• **Data block**:
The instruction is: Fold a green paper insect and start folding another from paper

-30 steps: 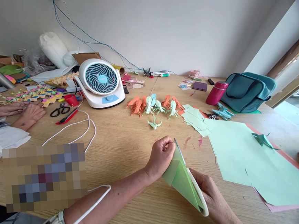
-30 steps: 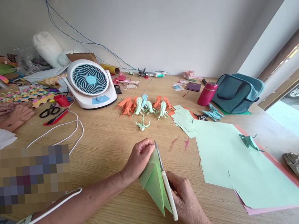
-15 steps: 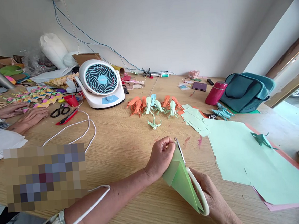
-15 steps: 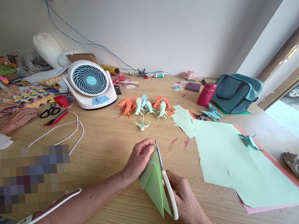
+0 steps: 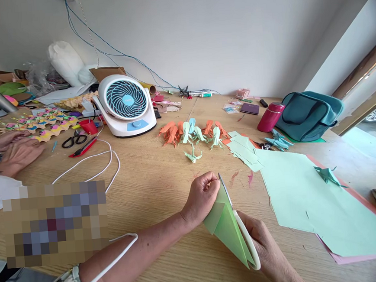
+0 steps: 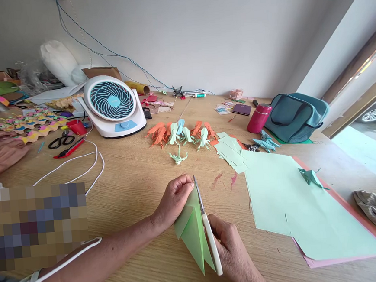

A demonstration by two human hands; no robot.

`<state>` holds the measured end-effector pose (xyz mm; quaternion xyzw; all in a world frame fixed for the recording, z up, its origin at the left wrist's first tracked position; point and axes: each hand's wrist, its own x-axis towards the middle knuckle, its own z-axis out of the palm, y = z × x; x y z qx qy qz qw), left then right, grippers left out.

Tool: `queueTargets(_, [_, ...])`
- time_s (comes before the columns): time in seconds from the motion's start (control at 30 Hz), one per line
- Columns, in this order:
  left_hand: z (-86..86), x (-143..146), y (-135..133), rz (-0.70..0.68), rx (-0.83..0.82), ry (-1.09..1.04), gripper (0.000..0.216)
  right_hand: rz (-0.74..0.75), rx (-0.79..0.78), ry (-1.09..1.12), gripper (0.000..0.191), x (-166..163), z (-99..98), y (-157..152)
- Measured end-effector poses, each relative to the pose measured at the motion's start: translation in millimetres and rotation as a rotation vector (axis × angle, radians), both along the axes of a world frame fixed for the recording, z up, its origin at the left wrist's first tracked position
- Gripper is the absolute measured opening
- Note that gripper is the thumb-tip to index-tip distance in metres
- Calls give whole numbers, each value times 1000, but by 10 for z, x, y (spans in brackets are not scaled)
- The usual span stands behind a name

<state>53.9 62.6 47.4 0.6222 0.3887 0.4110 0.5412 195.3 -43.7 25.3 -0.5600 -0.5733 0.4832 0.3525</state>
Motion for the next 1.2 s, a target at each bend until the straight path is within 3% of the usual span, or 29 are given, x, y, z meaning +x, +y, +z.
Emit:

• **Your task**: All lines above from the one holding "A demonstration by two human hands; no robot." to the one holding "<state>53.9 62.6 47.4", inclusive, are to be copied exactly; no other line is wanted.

• **Exercise answer**:
A demonstration by two human hands; no robot.

`<state>` holds the measured end-effector pose (xyz mm; quaternion xyzw; all in a world frame fixed for the recording, z up, its origin at the left wrist's first tracked position; point and axes: each hand's wrist, its own x-axis towards the middle knuckle, its own z-axis out of the palm, y = z × x; x y z qx qy qz qw), left then right, grippers left out.

Tool: `queueTargets(_, [_, ...])`
- time_s (comes before the columns): time in seconds from the motion's start (control at 30 Hz), one per line
- Columns, in this order:
  left_hand: z (-86..86), x (-143..146), y (-135..133), rz (-0.70..0.68), rx (-0.83..0.82), ry (-1.09..1.04), gripper (0.000..0.216)
  right_hand: rz (-0.74..0.75), rx (-0.79..0.78), ry (-1.09..1.12), gripper (0.000..0.191), x (-166..163), z (-99..98), y (-157..152)
- Measured end-effector poses, each relative to the pose measured at the motion's start: translation in millimetres and rotation as a rotation vector (axis × angle, radians), both along the axes of a world frame fixed for the recording, z up, its origin at the left wrist's first tracked position
- Gripper is the absolute measured opening
- Note that gripper is the thumb-tip to index-tip distance in metres
- Calls give whole numbers, each value times 1000, but by 10 for z, x, y (spans in brackets are not scaled)
- The usual span stands behind a name

<state>53.9 62.6 47.4 0.6222 0.3887 0.4110 0.5412 195.3 -43.7 25.3 -0.5600 -0.5733 0.4832 0.3525</state>

Fully answered, the exercise is complete.